May easily returns the compliment calling Elgin a true pioneer, not only in her research, but in her creative approach and dedication to teaching.
“Sally’s work transformed the science experience for many students,” says May. “Thanks to her foresight, the ISP flourished, becoming one of the nation’s largest initiatives to improve the quality of science and math education in the public schools. None of this would exist if it hadn’t been for Sally’s efforts decades ago to implement a novel ‘hands-on’ science curriculum in her children’s school district.”
In her retirement, Elgin plans to relocate to Berkeley, California. She is looking into two possibilities for volunteer science education work, and with a new granddaughter, should soon be able to build contacts with the school district.

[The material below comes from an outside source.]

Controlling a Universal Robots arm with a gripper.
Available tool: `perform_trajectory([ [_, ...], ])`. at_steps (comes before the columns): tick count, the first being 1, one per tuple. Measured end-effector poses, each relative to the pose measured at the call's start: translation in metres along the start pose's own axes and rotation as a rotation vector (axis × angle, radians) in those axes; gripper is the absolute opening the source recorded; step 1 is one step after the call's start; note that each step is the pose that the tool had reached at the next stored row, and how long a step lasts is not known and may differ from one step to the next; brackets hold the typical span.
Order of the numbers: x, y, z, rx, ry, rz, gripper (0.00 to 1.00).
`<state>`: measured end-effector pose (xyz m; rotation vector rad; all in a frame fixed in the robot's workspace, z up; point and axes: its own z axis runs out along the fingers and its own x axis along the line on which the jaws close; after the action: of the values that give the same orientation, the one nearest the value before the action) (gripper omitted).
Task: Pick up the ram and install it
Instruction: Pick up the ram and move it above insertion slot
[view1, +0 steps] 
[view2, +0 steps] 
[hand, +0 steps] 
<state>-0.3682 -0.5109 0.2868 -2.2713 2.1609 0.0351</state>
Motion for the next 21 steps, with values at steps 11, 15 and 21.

As her academic career winds down, Elgin continues to amass awards. It was recently announced that she will receive Washington University’s Arthur Holly Compton Faculty Achievement Award. The award celebrates individuals who have creatively and diligently to discover and disseminate new knowledge that brings great benefit to society. In addition, Elgin was selected to receive the University’s Gerry and Bob Virgil Ethic of Service Award this year. The award recognizes a member of the WashU community who exemplifies a character of service and contribution to the St. Louis region.